Search the listing for "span" and copy every line where it appears.

....

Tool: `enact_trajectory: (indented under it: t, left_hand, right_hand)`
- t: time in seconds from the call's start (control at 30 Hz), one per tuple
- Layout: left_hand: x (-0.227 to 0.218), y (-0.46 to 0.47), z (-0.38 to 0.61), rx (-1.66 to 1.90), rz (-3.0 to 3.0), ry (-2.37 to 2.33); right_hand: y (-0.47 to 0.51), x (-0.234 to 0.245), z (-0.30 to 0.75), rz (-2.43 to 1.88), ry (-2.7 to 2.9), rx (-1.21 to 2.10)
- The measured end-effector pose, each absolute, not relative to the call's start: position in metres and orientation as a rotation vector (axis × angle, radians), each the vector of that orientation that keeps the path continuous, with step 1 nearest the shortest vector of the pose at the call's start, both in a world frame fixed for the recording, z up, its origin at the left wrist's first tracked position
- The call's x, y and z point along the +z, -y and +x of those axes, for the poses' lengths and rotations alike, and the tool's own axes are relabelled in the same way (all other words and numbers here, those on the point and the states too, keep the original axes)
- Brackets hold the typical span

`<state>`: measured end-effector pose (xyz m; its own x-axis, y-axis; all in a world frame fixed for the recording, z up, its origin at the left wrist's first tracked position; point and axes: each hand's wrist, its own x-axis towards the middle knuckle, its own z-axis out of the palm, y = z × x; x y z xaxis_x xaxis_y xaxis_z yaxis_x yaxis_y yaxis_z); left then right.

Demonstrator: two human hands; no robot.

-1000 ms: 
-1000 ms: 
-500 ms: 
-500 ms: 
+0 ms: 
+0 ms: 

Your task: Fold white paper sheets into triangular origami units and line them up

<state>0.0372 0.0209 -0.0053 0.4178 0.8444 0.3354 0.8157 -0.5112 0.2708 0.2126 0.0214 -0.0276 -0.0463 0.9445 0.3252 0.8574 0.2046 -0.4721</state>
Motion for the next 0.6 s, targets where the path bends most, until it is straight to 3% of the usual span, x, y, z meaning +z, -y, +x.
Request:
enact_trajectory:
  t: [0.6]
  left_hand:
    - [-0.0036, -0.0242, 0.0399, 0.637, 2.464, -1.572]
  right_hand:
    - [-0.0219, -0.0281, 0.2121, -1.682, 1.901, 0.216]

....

▸ **ANSWER TO THIS TASK**:
- Brackets hold the typical span
Motion for the next 0.6 s, targets where the path bends most, until it is straight to 3% of the usual span, x, y, z meaning +z, -y, +x.

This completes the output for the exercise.